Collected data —

---

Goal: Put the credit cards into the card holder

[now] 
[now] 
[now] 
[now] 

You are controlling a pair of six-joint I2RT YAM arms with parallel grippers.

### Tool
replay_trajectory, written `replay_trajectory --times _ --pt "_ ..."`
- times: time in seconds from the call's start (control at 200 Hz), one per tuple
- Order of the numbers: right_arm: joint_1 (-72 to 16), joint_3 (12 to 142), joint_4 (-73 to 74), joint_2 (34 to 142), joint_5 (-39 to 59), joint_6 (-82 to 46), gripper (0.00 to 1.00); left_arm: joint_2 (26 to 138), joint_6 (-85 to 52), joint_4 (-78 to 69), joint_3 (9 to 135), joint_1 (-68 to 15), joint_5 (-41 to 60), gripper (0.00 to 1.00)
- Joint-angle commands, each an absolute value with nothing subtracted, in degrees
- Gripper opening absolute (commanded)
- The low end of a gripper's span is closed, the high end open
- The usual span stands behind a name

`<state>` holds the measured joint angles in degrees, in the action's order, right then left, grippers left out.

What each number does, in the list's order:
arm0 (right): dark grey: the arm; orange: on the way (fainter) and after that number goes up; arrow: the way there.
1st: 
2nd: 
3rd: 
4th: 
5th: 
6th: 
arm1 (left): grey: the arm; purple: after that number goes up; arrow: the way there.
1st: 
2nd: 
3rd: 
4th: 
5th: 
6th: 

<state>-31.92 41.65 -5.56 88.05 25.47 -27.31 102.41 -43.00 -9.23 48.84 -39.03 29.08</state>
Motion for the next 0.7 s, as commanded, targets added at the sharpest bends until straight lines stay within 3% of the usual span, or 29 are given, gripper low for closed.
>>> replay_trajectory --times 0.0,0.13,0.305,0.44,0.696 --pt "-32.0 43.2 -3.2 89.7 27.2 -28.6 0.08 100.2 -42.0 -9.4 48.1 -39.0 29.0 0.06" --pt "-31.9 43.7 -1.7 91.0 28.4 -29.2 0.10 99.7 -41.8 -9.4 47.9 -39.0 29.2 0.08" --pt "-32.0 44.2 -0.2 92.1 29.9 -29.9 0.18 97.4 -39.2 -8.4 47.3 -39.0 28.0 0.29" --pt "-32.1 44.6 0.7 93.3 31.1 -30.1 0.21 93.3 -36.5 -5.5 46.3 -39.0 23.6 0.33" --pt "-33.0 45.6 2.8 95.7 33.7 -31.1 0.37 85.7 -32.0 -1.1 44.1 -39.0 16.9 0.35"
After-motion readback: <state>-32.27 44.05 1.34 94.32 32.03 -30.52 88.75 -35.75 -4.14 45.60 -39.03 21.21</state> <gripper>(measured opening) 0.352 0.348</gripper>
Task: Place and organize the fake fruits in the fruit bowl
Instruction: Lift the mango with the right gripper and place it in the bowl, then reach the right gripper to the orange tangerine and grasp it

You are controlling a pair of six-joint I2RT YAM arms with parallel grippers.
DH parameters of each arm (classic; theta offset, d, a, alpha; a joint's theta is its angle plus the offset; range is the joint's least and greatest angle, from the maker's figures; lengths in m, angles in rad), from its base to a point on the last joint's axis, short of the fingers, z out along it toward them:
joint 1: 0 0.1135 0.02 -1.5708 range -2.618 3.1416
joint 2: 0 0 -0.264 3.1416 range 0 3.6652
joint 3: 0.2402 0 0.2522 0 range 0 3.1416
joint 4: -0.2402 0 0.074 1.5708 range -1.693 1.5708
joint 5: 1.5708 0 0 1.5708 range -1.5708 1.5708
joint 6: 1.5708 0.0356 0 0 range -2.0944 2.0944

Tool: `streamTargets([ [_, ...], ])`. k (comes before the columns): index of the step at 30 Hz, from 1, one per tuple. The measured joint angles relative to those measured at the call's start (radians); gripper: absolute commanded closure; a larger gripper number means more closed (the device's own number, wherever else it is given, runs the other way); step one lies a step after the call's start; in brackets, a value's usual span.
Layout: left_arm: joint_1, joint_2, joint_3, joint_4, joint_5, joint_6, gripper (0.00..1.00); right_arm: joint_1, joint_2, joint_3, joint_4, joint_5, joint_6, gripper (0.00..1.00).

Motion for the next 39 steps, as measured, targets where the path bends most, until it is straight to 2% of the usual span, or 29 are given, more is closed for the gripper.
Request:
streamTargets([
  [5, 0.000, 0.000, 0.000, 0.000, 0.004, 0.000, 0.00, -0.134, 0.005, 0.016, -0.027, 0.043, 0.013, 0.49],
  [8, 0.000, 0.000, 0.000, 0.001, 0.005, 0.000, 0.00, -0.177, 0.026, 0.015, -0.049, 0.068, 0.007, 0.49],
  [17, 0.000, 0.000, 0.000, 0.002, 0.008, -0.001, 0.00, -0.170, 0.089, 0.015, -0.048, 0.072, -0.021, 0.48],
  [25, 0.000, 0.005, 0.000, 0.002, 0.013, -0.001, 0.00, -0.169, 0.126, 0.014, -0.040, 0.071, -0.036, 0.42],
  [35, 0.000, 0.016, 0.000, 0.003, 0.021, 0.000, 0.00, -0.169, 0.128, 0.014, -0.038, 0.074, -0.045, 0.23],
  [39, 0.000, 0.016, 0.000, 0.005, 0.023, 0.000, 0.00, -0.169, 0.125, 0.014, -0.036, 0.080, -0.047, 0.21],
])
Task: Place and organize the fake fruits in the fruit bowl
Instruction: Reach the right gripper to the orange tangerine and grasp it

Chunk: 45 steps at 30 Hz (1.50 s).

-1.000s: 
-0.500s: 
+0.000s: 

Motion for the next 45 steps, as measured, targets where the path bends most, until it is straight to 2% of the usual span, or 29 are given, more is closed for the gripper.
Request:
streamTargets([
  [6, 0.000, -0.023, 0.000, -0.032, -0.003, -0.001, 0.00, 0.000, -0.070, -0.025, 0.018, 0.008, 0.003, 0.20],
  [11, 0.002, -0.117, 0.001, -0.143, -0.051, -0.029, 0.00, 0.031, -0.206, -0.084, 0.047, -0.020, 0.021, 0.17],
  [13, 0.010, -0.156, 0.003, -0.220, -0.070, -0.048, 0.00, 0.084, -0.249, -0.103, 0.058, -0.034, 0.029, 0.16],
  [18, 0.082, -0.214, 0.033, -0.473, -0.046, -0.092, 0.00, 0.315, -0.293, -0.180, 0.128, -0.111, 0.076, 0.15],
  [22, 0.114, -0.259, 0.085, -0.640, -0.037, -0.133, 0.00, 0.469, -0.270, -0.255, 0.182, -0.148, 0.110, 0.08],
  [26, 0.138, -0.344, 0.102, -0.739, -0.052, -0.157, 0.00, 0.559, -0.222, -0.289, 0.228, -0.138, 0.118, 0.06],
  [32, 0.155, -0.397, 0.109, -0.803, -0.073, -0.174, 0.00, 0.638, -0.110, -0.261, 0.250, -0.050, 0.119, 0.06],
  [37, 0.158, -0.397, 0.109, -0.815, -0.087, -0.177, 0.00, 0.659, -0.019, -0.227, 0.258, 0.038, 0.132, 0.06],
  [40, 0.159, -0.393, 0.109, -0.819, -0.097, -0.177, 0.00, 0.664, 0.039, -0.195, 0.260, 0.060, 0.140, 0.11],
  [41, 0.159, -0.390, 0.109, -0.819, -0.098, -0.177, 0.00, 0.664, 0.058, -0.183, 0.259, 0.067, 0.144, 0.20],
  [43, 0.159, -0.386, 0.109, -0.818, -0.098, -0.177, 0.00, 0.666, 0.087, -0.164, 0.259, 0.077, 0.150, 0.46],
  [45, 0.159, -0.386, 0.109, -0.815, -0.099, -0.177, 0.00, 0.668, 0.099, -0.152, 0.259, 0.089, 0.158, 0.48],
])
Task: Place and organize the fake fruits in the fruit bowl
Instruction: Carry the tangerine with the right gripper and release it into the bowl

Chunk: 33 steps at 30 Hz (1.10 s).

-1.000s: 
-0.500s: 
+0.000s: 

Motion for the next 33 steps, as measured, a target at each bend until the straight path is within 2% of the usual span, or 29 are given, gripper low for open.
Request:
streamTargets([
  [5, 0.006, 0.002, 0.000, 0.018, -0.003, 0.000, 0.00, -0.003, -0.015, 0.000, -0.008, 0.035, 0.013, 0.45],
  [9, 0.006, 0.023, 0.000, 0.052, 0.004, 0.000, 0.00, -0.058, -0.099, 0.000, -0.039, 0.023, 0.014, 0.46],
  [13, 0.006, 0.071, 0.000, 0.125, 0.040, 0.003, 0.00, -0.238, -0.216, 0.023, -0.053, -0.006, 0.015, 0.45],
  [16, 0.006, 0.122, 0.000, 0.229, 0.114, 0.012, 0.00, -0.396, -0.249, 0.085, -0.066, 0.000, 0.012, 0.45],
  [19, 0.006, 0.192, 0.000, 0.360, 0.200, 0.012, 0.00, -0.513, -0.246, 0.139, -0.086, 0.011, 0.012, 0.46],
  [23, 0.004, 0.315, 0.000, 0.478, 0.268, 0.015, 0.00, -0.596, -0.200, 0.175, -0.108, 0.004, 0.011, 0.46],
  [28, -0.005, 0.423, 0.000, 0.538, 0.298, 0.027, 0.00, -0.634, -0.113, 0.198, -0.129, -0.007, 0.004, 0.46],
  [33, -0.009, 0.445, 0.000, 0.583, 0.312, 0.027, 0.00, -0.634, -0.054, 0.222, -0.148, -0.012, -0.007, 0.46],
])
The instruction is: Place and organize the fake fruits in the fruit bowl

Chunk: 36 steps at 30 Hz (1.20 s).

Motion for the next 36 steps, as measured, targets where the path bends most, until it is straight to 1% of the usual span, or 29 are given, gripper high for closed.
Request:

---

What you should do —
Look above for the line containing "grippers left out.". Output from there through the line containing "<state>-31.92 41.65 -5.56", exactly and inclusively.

Written solution —
`<state>` holds the measured joint angles in degrees, in the action's order, right then left, grippers left out.

What each number does, in the list's order:
arm0 (right): dark grey: the arm; orange: on the way (fainter) and after that number goes up; arrow: the way there.
1st: 
2nd: 
3rd: 
4th: 
5th: 
6th: 
arm1 (left): grey: the arm; purple: after that number goes up; arrow: the way there.
1st: 
2nd: 
3rd: 
4th: 
5th: 
6th: 

<state>-31.92 41.65 -5.56 88.05 25.47 -27.31 102.41 -43.00 -9.23 48.84 -39.03 29.08</state>

Besides this answer, the exercise requires nothing else.